Add the ability to expire internal metrics.

Open tobz opened this issue 2 years ago • 9 comments

This epic represents the work required to complete the ability to control the cardinality of our internal metrics through expiring old ones.

Context

Currently, internal metrics are captured via the metrics crate, to which we utilize a customized Recorder implementation that forwards them to a base-bones Registry that stores them, and then on an interval, we collect the registered metrics and forward them into the topology.

While this works well from a performance/simplicity standpoint, we currently do not expire metrics that are no longer used. This can lead to issues, such as the one described in #11821, where high cardinality label values can generate many unique metrics in the registry over time, which comes together as a slow memory leak that requires restarting Vector itself.

Additionally, this can also result in ever-growing outputs from metrics sinks, where now-stale-and-no-longer-used metrics continue to be emitted needlessly. We've addressed this in the past for specific sinks, such as the prometheus_exporter sink in #9769, but there should be a more general solution.

Proposal

We should upgrade our usage of metrics in order to provide the ability to expire internal metrics such that old/stale metrics eventually get removed from the registry entirely, and are no longer reported.

To do so involves a few steps that should be achievable in an incremental fashion:

upgrade to metrics-0.18.x/metrics-util-0.12.x to bring in support for metric handles and a more customizable Registry
bolt on the Recency module (part of metrics-util) so that we can begin tracking the generation of each metric to properly understand when a metric has or hasn't been updated since a particular observation of it
create our own storage implementation that melds the required generational tracking of Recency with the ability to consume the value of counters (gauges and histograms need no change here) such that we can switch to emitting incremental counter metrics rather than absolute ones

Upgrading `metrics`/`metrics-util`

This is required due to the introduction of "metric handles" and the more flexible Registry/Storage primitives, which will allow us to interact with the metric values such that we can mutate them rather than simply observe them.

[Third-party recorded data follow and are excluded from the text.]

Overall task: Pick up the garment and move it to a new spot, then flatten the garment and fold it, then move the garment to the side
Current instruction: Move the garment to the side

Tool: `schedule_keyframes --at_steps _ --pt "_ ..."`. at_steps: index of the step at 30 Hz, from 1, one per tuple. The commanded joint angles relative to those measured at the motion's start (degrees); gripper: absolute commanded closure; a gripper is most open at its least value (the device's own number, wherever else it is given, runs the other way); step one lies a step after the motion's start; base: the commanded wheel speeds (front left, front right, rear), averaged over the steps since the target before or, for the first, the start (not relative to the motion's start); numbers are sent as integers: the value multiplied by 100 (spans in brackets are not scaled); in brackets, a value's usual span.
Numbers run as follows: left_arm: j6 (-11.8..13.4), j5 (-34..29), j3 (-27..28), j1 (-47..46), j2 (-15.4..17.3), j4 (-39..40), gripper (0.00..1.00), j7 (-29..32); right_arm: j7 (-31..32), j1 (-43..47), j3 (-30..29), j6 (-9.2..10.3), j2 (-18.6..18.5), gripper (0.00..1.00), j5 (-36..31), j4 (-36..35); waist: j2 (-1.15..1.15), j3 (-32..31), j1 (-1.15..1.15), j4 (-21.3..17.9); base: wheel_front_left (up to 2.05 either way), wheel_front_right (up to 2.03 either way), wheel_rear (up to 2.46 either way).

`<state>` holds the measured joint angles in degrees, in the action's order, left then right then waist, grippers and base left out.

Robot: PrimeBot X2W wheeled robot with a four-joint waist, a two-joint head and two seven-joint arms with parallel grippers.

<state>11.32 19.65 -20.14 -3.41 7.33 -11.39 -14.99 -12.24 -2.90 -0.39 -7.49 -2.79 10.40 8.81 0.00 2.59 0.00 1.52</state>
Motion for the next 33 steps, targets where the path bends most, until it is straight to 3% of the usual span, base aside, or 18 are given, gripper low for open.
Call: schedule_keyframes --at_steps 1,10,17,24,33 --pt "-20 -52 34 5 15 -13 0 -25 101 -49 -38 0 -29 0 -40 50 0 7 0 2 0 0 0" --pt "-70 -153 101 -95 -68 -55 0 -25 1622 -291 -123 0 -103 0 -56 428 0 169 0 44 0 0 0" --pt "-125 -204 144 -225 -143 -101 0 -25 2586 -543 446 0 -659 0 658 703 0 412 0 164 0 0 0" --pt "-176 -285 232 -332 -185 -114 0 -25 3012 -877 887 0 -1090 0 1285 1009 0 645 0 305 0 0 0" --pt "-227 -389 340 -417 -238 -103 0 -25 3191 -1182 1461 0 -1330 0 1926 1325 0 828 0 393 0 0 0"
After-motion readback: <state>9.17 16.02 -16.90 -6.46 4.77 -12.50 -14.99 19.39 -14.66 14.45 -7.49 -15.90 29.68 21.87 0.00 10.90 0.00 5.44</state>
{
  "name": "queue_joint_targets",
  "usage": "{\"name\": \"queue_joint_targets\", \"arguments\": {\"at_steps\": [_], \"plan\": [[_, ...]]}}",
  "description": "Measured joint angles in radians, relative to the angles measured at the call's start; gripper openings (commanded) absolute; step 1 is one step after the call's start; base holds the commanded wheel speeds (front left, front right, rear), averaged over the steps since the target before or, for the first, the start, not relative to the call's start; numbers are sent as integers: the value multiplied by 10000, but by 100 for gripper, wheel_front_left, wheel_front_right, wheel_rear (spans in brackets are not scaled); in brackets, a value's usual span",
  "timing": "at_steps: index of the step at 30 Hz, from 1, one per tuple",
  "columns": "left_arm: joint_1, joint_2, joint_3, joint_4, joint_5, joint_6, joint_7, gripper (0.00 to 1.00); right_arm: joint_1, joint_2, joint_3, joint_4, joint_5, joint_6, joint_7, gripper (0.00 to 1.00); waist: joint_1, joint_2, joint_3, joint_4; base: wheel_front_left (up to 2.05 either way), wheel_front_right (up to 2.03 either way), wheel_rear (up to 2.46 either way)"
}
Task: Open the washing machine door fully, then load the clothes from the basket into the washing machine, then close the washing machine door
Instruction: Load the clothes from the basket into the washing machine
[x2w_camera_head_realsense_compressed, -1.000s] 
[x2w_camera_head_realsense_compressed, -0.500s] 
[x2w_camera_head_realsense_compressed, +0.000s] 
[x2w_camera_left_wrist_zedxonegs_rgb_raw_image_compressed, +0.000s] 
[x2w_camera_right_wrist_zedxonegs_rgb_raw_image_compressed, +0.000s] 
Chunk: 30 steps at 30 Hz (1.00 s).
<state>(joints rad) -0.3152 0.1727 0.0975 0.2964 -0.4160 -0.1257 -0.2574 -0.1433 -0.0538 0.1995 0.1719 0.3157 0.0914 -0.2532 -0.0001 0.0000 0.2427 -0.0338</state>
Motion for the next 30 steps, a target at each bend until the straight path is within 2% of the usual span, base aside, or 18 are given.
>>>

Bolting on `Recency` support

This one is sort of self-explanatory: Recency provides the metric storage wrapper and logic to detect metrics that have truly not been updated within a given time period. This is required because gauges could technically be the same value when observed at two different times, even if it was in fact changed in between those two observations. Recency deals with this by tracking a "generation" for a metric, such that any operation on the metric at all increments an internal counter -- the generation -- so that you can tell, for both of those two hypothetical observations mentioned above: "oh, the generation is identical, so it hasn't been updated" or "oh, the generations are different, so it's definitely still being updated".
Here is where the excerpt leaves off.